=== TASK OBJECTIVE ===
What's needed is an exact retyping of the lines from the start of the listing up to and including the line with "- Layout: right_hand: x", minus any pictures.
┌──
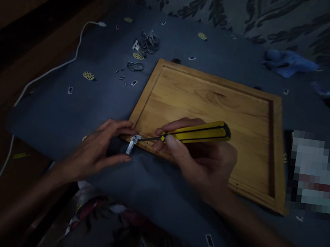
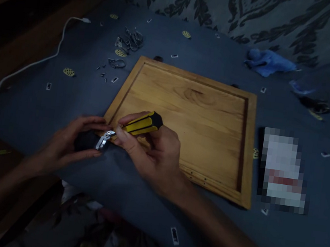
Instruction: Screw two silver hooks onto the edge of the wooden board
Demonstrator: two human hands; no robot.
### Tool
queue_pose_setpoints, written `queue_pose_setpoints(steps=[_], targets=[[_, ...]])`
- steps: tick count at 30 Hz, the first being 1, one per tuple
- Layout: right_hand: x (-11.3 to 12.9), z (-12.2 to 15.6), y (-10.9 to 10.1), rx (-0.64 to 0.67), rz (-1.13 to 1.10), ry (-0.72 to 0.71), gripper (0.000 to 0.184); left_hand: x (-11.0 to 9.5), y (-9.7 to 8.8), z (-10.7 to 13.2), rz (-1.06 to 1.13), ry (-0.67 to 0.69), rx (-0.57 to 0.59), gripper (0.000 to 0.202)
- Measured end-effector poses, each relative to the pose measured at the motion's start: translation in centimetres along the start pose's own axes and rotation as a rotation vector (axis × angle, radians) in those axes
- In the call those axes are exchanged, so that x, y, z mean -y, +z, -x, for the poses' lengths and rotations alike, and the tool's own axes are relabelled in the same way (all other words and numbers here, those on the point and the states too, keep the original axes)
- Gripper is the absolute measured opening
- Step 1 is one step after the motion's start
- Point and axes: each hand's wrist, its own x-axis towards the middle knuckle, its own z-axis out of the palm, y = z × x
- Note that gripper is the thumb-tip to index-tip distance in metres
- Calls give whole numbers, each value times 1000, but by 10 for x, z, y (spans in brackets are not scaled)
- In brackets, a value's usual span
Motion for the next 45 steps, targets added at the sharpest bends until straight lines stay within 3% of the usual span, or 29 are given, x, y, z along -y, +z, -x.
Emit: queue_pose_setpoints(steps=[10, 13, 17, 20, 24, 32, 37, 42, 45], targets=[[-8, 0, 5, 57, 100, -54, 5, 0, 0, 0, 24, 2, 8, 63], [-5, -3, 5, 68, 222, -133, 5, 0, 0, 0, 35, -9, -1, 62], [4, -13, 6, 181, 453, -300, 4, -1, 0, -1, 20, -3, 9, 60], [9, -20, 10, 231, 567, -336, 15, -3, 0, -2, -23, 21, -7, 56], [11, -28, 18, 246, 532, -331, 20, -3, 0, -3, -56, 5, -12, 53], [17, -45, 16, 440, 462, -228, 31, -3, -1, -3, 10, -18, 8, 54], [19, -53, 13, 497, 447, -247, 35, -3, 0, -4, 18, -18, 1, 55], [25, -59, 14, 547, 404, -252, 51, -2, 0, -4, 0, 6, -12, 55], [25, -62, 12, 608, 458, -266, 48, -2, 0, -4, -9, 13, -8, 54]])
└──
=== WRITTEN SOLUTION ===
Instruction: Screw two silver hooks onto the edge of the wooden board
Demonstrator: two human hands; no robot.
### Tool
queue_pose_setpoints, written `queue_pose_setpoints(steps=[_], targets=[[_, ...]])`
- steps: tick count at 30 Hz, the first being 1, one per tuple
- Layout: right_hand: x (-11.3 to 12.9), z (-12.2 to 15.6), y (-10.9 to 10.1), rx (-0.64 to 0.67), rz (-1.13 to 1.10), ry (-0.72 to 0.71), gripper (0.000 to 0.184); left_hand: x (-11.0 to 9.5), y (-9.7 to 8.8), z (-10.7 to 13.2), rz (-1.06 to 1.13), ry (-0.67 to 0.69), rx (-0.57 to 0.59), gripper (0.000 to 0.202)

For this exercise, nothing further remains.